Recently, a new speech synthesis model called Kokoro was released on the Hugging Face platform, attracting widespread attention. This model only uses 82 million parameters and less than 100 hours of audio data to achieve results comparable to models with far more parameters than itself, ranking among the best in the TTS field. Its efficient training process and convenient use make it a breakthrough in the field of speech synthesis. This article will introduce in detail the performance, training process, usage and limitations of the Kokoro model.
In the rapid development of artificial intelligence, speech synthesis technology is receiving increasing attention. Recently, the latest speech synthesis model named Kokoro was officially released on the Hugging Face platform. The model has 82 million parameters, marking an important milestone in the field of speech synthesis.
Kokoro v0.19 ranked first in the TTS (text-to-speech) leaderboard in the weeks leading up to its release, outperforming even other models with more parameters. In a mono setting, this model achieved results comparable to models such as the 467M parameter XTTS v2 and the 1.2B parameter MetaVoice using less than 100 hours of audio data. This achievement shows that the relationship between the performance of traditional speech synthesis models and the amount of parameters, computation and data may be more significant than previously expected.
In terms of use, users only need to run a few lines of code in Google Colab to load the model and voice package and generate high-quality audio.
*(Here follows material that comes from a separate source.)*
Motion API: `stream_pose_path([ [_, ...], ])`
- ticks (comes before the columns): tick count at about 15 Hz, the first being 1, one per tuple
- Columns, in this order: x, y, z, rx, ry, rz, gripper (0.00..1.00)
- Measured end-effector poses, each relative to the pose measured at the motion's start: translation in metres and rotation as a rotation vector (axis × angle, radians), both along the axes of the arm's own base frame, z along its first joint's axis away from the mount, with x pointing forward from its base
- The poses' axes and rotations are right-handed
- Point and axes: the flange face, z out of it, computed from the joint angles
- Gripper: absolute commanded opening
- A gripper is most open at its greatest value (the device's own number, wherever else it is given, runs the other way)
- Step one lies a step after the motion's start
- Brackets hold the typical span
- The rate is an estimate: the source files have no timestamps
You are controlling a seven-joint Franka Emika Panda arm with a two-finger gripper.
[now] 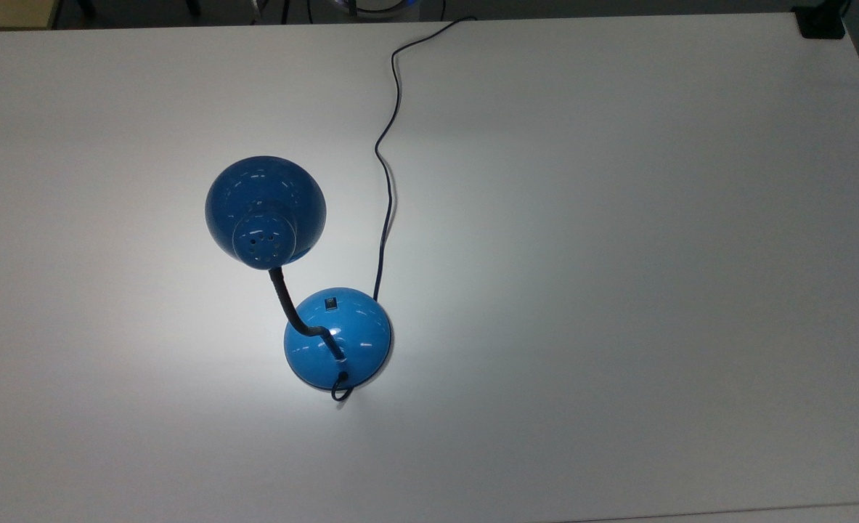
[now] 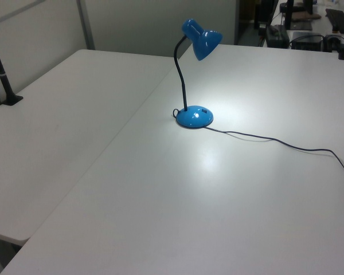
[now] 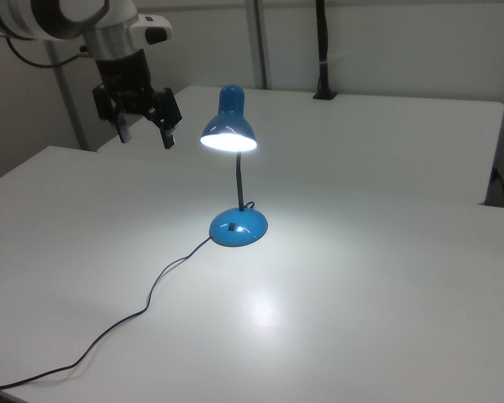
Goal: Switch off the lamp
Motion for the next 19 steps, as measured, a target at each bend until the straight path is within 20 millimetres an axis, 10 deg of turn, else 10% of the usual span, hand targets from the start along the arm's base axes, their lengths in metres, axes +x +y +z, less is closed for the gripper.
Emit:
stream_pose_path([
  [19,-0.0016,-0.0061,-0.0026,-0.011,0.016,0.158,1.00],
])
Kokoro currently supports US English and British English, and provides multiple voice packs for users to choose from.
Kokoro's training process uses Vast.ai's A10080GB vRAM instance, and the rental cost is relatively low, ensuring an efficient training process. The entire model was trained using less than 20 training epochs and less than 100 hours of audio data. Kokoro models use public domain audio data as well as audio from other open licenses in training, ensuring data compliance.
Although Kokoro performs well in speech synthesis, it is currently unable to support voice cloning due to limitations in its training data and architecture, and the main training data focuses on long readings and narratives rather than dialogue.
Model: https://huggingface.co/hexgrad/Kokoro-82M
Experience: https://huggingface.co/spaces/hexgrad/Kokoro-TTS
Highlight:
Kokoro-82M is a newly released speech synthesis model with 82 million parameters and supports a variety of speech packages.
This model has excellent performance in the field of TTS and once ranked first in the rankings. It only used less than 100 hours of audio data for training.
Kokoro models are trained using open-licensed data to ensure compliance, but there are currently some functional limitations.
All in all, the Kokoro model shows impressive potential in the field of speech synthesis, and its efficient training and excellent performance are worthy of attention. Although there are still some limitations at present, I believe that with the continuous development of technology, Kokoro will have wider application scenarios in the future.